▶ PROBLEM STATEMENT
Copy out each line from the start of the material below until the line with "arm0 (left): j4", that line included.

*** Begin section ***

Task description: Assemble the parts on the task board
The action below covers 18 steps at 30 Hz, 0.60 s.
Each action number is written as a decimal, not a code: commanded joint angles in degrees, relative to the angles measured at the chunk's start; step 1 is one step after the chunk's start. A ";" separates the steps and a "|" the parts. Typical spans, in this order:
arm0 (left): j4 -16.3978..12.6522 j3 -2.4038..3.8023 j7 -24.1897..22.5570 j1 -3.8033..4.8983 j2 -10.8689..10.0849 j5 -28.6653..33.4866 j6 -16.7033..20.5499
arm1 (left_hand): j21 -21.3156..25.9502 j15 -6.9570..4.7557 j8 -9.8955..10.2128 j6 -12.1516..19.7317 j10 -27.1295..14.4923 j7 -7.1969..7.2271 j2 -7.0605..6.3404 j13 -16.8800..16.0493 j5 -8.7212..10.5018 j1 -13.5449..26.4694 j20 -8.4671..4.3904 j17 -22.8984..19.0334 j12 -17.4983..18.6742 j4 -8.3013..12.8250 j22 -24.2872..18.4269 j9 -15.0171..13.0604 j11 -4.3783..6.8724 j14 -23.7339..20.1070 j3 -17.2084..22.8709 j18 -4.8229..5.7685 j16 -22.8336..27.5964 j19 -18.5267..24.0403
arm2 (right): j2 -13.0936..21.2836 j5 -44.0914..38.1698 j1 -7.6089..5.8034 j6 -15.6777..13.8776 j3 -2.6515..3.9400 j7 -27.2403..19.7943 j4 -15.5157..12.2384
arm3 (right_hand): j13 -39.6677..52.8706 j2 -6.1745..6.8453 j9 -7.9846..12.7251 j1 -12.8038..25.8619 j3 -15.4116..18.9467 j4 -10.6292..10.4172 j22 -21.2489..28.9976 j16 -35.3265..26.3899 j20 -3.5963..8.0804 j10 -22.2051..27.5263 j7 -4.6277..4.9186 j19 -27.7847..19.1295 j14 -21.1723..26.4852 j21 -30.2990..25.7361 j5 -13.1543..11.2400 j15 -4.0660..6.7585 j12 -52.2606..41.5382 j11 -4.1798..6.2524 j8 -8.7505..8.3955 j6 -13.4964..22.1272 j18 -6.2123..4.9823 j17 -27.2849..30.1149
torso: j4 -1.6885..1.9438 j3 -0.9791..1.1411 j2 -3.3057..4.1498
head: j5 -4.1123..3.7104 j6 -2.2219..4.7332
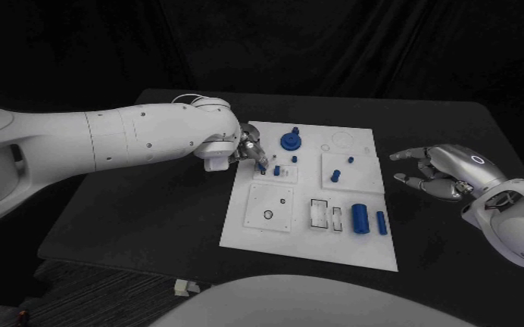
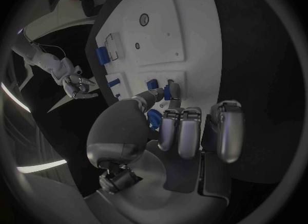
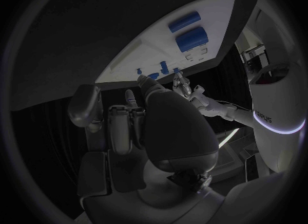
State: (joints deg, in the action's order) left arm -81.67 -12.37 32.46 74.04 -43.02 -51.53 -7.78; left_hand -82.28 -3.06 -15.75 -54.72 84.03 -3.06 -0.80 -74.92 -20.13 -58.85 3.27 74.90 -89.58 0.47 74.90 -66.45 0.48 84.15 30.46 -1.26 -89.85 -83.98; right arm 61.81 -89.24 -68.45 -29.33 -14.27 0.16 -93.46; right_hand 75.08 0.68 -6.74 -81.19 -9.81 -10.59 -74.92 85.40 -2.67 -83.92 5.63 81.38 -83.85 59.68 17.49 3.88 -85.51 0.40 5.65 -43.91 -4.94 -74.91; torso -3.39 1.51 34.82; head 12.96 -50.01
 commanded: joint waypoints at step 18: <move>0.06 0.03 -1.53 -1.54 0.11 -1.04 1.73 | -0.22 -0.39 0.25 -0.01 5.62 0.17 0.46 -14.79 -0.01 0.35 -0.23 15.10 -0.11 -0.07 12.57 0.08 0.37 5.85 0.01 -0.65 -0.15 -1.28 | 0.11 -0.29 0.42 -0.04 0.03 1.01 0.03 | 10.11 0.10 0.11 -0.58 -0.46 0.08 -7.87 -0.33 -0.05 -1.99 0.08 -0.30 -4.87 -0.29 0.60 -0.28 0.43 -0.39 -0.34 -0.50 -0.47 -10.77 | -0.01 -0.05 -0.05 | 0.00 0.01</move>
State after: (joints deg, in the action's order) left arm -81.63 -12.22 31.98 72.89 -43.06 -52.43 -6.64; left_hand -82.28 -3.06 -15.84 -54.93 84.03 -3.26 -0.88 -74.91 -20.11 -58.32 3.27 74.90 -89.58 0.47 74.90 -66.46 0.49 84.16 30.45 -1.26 -89.85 -83.98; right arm 61.88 -89.24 -68.17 -29.33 -14.27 0.21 -93.42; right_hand 75.08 0.68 -6.70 -81.18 -9.97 -10.43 -74.91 85.41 -2.67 -83.92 5.63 81.38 -83.85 59.68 17.73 3.88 -85.26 0.40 5.65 -43.91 -4.94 -74.91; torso -3.54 1.45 34.79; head 13.07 -50.01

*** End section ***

▶ TASK RESULT
Task description: Assemble the parts on the task board
The action below covers 18 steps at 30 Hz, 0.60 s.
Each action number is written as a decimal, not a code: commanded joint angles in degrees, relative to the angles measured at the chunk's start; step 1 is one step after the chunk's start. A ";" separates the steps and a "|" the parts. Typical spans, in this order:
arm0 (left): j4 -16.3978..12.6522 j3 -2.4038..3.8023 j7 -24.1897..22.5570 j1 -3.8033..4.8983 j2 -10.8689..10.0849 j5 -28.6653..33.4866 j6 -16.7033..20.5499

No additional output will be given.